SUPPLIED DATA below:

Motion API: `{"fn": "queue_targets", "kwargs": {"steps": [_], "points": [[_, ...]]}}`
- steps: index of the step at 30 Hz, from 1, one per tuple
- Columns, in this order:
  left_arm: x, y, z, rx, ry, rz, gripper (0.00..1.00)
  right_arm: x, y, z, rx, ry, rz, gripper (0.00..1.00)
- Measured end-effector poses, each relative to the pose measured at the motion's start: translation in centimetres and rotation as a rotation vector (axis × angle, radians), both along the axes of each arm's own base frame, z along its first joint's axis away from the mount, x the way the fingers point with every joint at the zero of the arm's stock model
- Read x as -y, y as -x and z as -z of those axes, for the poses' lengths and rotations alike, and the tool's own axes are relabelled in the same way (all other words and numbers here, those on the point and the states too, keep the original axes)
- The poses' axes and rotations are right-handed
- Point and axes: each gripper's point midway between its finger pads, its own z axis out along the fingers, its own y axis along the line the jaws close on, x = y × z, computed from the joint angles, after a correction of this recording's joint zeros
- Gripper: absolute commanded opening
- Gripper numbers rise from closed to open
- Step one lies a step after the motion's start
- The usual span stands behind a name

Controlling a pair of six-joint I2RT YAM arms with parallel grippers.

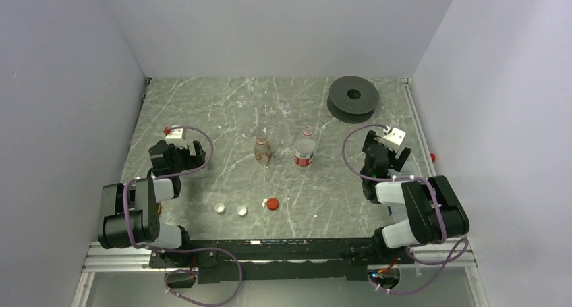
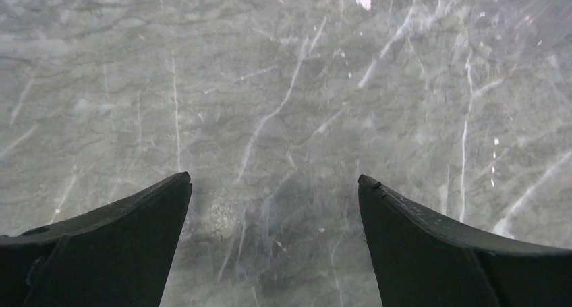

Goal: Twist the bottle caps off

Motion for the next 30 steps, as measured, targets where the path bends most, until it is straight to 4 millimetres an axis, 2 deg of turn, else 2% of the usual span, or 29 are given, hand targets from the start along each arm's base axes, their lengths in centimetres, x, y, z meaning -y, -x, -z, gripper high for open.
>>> {"fn": "queue_targets", "kwargs": {"steps": [8,11,13,17,18,23,30], "points": [[-0.5,-1.5,-2.6,0.137,-0.005,-0.028,0.99,-1.8,0.1,1.3,0.013,0.008,-0.187,1.00],[-0.6,-2.0,-3.1,0.186,-0.008,-0.027,0.99,-1.7,-0.2,1.6,0.022,0.007,-0.222,1.00],[-0.6,-2.3,-2.1,0.192,-0.009,-0.027,0.99,-2.0,-0.5,2.0,0.010,0.004,-0.248,1.00],[-0.4,-1.9,1.5,0.095,0.013,-0.028,0.99,-1.9,-1.7,1.7,0.010,-0.018,-0.288,1.00],[-0.4,-2.0,1.8,0.078,0.013,-0.028,0.99,-1.7,-2.0,1.6,0.013,-0.025,-0.291,1.00],[0.5,-4.0,0.1,0.119,-0.007,-0.004,0.99,-1.4,-2.4,1.4,0.019,-0.044,-0.309,1.00],[0.5,-4.0,0.4,0.103,-0.009,-0.011,0.99,-1.9,-2.5,1.7,0.008,-0.050,-0.335,1.00]]}}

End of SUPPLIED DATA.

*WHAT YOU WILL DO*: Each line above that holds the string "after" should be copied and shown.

*PROBLEM SOLUTION*:
- Point and axes: each gripper's point midway between its finger pads, its own z axis out along the fingers, its own y axis along the line the jaws close on, x = y × z, computed from the joint angles, after a correction of this recording's joint zeros
- Step one lies a step after the motion's start

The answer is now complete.